India imports 85% of its crude oil. The strait that carried much of it has been shut for three weeks. On Saturday, the Prime Minister gathered India’s top security officials to answer one question: how long can we hold?

The Numbers on the Table

PM Modi chaired a Cabinet Committee on Security meeting on March 22 with Defence Minister Rajnath Singh, Home Minister Amit Shah, Finance Minister Nirmala Sitharaman, and EAM S Jaishankar. The agenda covered every energy input the country runs on: crude oil, LPG, power, and fertiliser.

The oil picture isn’t dire — yet. India’s non-Hormuz crude sourcing has climbed to 70% of total imports. Strategic petroleum reserves cover roughly 74 days of consumption across ISPRL caverns and commercial stocks. A US waiver lets India buy Russian oil until April 4.

Oil is survivable. The real crisis is everything that runs on gas.

Where the Plan Breaks Down

Since the Strait of Hormuz shut on February 28, LNG supplies have cratered. Iran’s strike on Qatar’s Ras Laffan facility destroyed 17% of LNG capacity. India is facing its worst cooking gas shortage in decades — households are burning firewood again, induction stoves have sold out, and restaurants are rationing supply.

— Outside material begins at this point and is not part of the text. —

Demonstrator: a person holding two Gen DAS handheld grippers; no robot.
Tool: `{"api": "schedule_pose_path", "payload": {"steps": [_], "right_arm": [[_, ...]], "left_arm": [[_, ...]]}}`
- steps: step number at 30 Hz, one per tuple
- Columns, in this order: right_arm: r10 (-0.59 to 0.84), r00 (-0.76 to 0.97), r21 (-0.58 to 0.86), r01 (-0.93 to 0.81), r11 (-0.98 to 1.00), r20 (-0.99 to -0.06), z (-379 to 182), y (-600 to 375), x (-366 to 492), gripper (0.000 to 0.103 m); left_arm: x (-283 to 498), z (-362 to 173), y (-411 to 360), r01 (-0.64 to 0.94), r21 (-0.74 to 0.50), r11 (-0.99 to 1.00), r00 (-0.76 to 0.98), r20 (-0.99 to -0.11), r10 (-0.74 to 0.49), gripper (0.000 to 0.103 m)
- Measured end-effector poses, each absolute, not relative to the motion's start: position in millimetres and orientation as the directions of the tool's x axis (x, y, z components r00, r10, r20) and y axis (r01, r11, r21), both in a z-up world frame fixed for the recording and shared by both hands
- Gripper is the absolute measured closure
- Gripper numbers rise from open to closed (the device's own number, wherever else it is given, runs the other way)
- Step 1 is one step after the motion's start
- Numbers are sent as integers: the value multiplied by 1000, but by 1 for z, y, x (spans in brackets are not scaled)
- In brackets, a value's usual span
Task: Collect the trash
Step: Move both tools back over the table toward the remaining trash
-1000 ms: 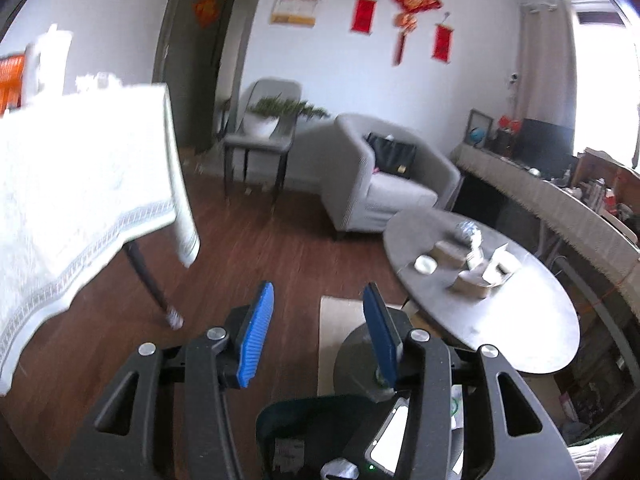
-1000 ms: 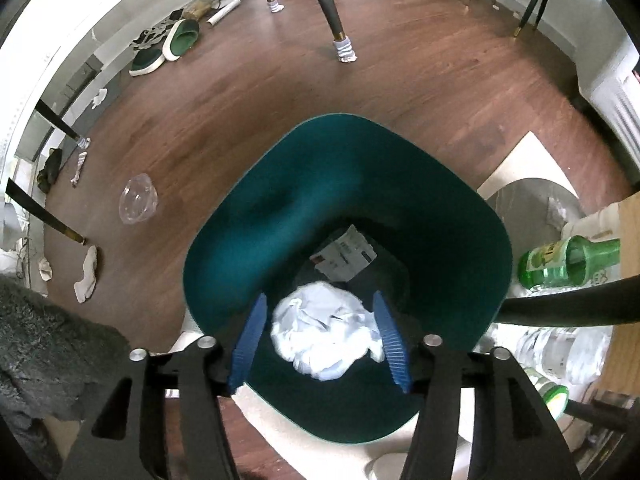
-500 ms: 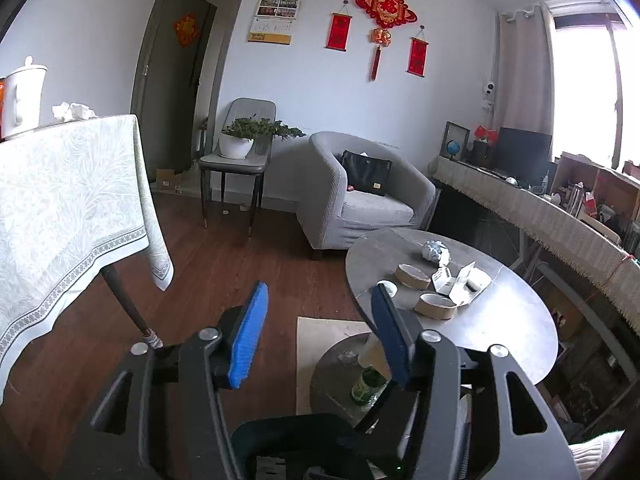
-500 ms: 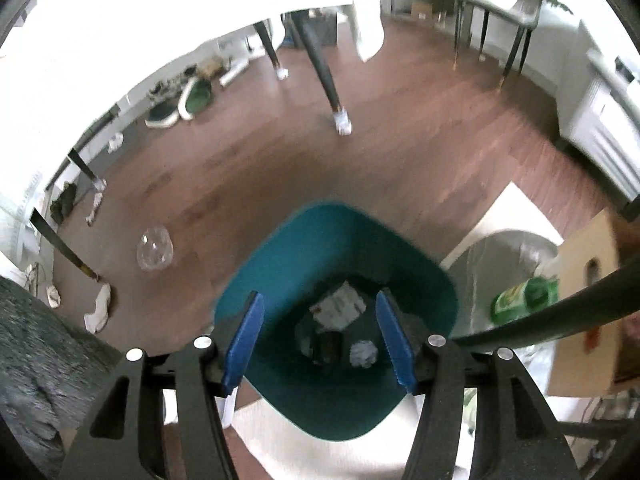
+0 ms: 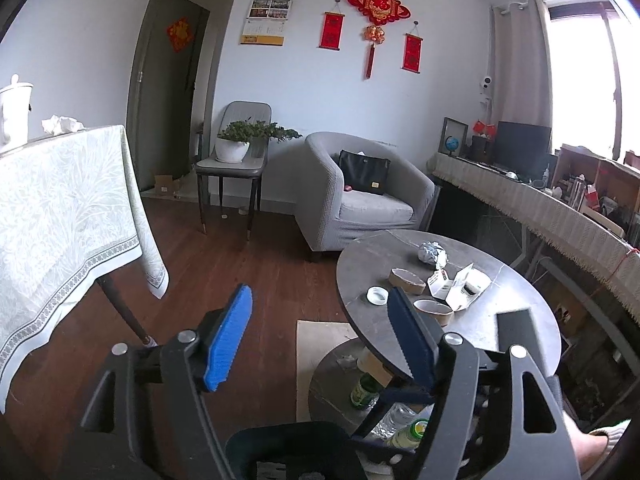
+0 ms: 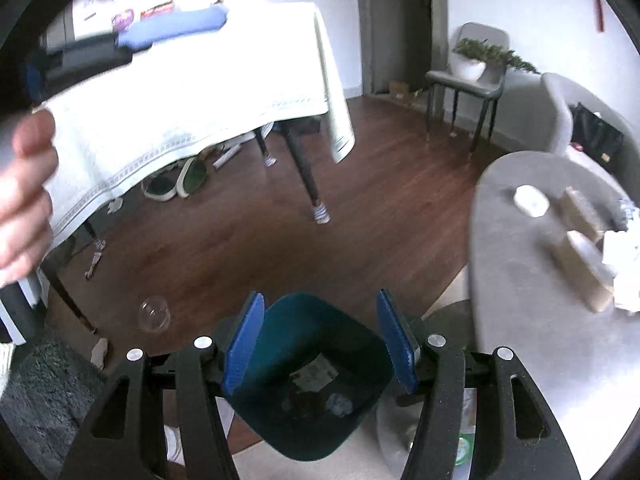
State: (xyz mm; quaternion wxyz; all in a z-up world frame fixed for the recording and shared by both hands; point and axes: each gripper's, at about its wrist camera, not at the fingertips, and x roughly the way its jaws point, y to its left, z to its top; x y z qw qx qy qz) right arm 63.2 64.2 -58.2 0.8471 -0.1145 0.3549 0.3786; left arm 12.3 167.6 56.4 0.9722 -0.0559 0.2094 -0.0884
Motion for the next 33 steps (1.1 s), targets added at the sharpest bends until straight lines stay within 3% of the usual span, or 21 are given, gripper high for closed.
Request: {"api": "schedule_pose_path", "payload": {"steps": [10,20,33], "right_arm": [[501,630,37,-601,799,-594,-25,-2,87,42],[417,726,87,-446,891,-546,-12,-84,125,34],[365,756,114,-364,924,-543,-12,-135,156,33]], "left_arm": [[29,53,142,170,-121,978,894,-399,-204,13],[63,32,102,173,-40,984,853,-494,-170,9],[91,17,76,254,-142,957,810,-509,-291,4]]}}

The downstream hit goes beyond kitchens. Urea production — which depends on natural gas — has dropped to 50% capacity. Kharif sowing starts in weeks. If fertiliser supplies don’t recover, food prices follow fuel prices up.

The CCS reviewed contingency measures: additional LPG cargoes from the US, Norway, Canada, and Russia. Fertiliser outreach to Russia and Jordan. An extra 20% commercial LPG allocation nationwide. Navy warships have been escorting LPG tankers through the strait. The IEA’s coordinated release of 400 million barrels — the largest emergency draw in history — adds some global breathing room.

But 74 days isn’t 740. Brent crude has already hit $126 a barrel, and the rupee has already hit record lows against the dollar. The US waiver expires April 4. And the Strait of Hormuz shows no sign of reopening.

India isn’t out of energy. It’s running out of margin.